Cloud

When to Use Serverless, Containers, or Both

Infrastructure choices become easier when framed around workload shape, team maturity, and cost behavior instead of identity or fashion.

Published December 1, 20259 min readUpdated Apr 26, 2026

In this article

  • Infrastructure choice is really a workload-shape question
  • Serverless usually wins when
  • Containers usually win when
  • Hybrid is often the real answer
  • Final takeaway

Context tags

ServerlessContainersCloud ArchitectureInfrastructure

Infrastructure choice is really a workload-shape question

The question is rarely serverless versus containers in the abstract. The real question is what kind of workload the team is operating, how fast it changes, how predictable its load is, and what level of operational ownership the team can realistically sustain.

That is why infrastructure debates often become clearer when anchored to actual product contexts like the AppNavi Observability Platform or a modernization effort such as the Legacy Monorepo and Microservice Modernization project.

Serverless usually wins when

  • Workloads are event-driven or bursty.

  • The team values fast iteration and lower operational overhead.

  • Execution boundaries are naturally small and independently useful.

  • This often pairs well with the Cloud Architecture service and data or notification workflows.
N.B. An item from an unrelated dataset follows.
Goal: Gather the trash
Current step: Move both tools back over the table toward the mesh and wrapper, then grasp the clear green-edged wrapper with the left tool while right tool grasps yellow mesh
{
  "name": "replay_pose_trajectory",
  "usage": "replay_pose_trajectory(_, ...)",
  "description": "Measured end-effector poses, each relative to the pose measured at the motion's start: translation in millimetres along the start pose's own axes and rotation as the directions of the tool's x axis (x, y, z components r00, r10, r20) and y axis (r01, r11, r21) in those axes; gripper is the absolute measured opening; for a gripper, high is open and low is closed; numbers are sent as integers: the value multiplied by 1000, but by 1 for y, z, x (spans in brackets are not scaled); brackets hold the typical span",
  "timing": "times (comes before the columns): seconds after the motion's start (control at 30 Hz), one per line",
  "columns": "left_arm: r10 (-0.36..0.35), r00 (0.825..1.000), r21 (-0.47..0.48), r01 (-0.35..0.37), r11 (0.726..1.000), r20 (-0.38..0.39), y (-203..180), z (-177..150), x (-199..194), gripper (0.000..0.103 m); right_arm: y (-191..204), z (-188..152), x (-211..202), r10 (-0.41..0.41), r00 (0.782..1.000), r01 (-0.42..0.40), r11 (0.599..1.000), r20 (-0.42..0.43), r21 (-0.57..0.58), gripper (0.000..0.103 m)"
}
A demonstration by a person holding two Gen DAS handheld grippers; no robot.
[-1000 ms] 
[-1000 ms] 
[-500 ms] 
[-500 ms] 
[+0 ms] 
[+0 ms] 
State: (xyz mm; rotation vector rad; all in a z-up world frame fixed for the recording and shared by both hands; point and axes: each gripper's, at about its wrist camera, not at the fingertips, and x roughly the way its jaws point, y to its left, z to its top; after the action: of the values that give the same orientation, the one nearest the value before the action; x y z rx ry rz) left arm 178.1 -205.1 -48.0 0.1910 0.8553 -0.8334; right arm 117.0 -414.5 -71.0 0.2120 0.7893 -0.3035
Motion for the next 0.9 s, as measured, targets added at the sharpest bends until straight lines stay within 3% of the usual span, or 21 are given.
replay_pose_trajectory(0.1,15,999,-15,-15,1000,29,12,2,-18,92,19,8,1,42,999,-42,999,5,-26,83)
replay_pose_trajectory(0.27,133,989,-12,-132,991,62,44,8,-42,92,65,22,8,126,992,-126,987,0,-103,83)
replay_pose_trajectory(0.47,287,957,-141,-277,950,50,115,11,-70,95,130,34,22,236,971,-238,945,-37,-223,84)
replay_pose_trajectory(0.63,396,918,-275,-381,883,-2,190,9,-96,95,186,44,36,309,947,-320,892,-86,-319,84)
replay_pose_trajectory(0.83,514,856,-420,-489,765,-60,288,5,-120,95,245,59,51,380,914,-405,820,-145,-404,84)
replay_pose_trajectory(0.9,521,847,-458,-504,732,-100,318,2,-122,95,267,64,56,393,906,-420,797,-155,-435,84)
Containers usually win when

  • Runtime control matters more than elastic simplicity.

  • Long-lived processes or custom execution environments are central to the product.

  • The team already has strong operational maturity and wants predictable infrastructure patterns.

Hybrid is often the real answer

Many teams get the best result from mixing both. Event ingestion, automation, and lightweight APIs can stay serverless, while steady workloads, special runtimes, or stateful execution patterns can live in containerized services.

If you want the economic side of this conversation, pair this article with From 300M Events to Usable Insight. If you want the delivery side, pair it with How to Modernize a Legacy Monorepo Without Freezing Delivery.

Final takeaway

Infrastructure choices should serve workload reality, not team identity. The strongest platform decisions are usually the ones that match execution shape, cost profile, and operating maturity at the same time. If you need help making that call, reach out.

Article summary

What this piece covers

Infrastructure choices become easier when framed around workload shape, team maturity, and cost behavior instead of identity or fashion.

Context tags

Key themes in this article

Topics connected to this article and relevant implementation areas.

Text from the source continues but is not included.